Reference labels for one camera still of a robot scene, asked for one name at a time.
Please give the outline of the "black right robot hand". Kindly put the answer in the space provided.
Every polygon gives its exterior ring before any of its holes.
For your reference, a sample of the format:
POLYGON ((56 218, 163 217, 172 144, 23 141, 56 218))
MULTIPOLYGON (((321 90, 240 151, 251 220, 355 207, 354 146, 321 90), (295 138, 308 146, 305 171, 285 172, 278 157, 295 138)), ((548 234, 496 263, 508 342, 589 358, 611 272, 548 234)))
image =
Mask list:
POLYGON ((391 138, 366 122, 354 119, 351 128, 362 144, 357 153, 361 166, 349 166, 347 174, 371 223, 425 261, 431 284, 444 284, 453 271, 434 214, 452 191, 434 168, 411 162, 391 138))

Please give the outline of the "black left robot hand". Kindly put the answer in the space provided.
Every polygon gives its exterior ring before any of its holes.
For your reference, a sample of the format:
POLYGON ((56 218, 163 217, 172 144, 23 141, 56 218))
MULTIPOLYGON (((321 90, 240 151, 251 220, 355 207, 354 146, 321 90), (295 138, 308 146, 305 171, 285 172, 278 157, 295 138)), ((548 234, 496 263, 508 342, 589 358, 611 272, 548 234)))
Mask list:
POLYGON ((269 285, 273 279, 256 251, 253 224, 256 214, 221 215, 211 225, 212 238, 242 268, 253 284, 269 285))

---

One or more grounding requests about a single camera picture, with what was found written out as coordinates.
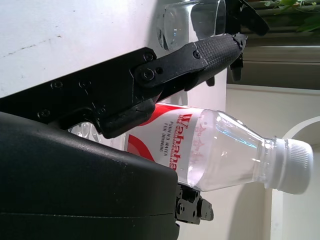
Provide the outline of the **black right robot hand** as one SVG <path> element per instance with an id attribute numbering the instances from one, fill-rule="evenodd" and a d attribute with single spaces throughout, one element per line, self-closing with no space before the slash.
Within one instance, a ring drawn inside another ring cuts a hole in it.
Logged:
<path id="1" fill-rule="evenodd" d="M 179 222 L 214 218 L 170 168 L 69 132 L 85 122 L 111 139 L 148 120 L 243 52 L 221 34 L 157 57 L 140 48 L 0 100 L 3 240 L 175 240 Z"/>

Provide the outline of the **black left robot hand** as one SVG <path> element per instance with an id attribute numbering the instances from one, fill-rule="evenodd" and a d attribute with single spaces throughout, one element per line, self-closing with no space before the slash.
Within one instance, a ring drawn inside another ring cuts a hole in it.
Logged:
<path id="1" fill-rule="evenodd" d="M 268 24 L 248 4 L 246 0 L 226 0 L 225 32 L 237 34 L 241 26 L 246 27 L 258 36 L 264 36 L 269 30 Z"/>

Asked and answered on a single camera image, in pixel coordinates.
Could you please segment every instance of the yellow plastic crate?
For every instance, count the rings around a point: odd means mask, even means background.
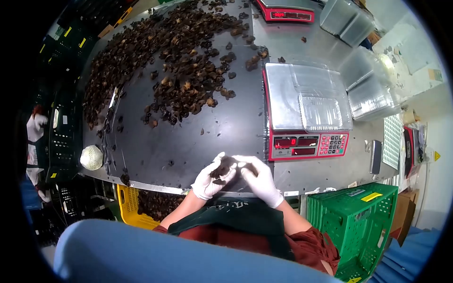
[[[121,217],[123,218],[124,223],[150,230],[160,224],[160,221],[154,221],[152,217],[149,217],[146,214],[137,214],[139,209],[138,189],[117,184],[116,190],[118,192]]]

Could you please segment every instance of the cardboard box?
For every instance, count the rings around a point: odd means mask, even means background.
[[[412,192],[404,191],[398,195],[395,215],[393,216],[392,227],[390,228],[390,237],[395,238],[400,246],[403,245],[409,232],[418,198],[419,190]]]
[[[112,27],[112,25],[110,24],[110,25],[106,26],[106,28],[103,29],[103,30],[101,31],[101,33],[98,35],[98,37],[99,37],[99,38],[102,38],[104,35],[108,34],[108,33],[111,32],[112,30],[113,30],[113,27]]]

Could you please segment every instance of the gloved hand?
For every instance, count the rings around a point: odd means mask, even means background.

§ TASK DETAILS:
Where a line of the listing contains the word "element", it counts toward the total; say how many lines that makes, giving the number alone.

§ EXERCISE RESPONSE:
2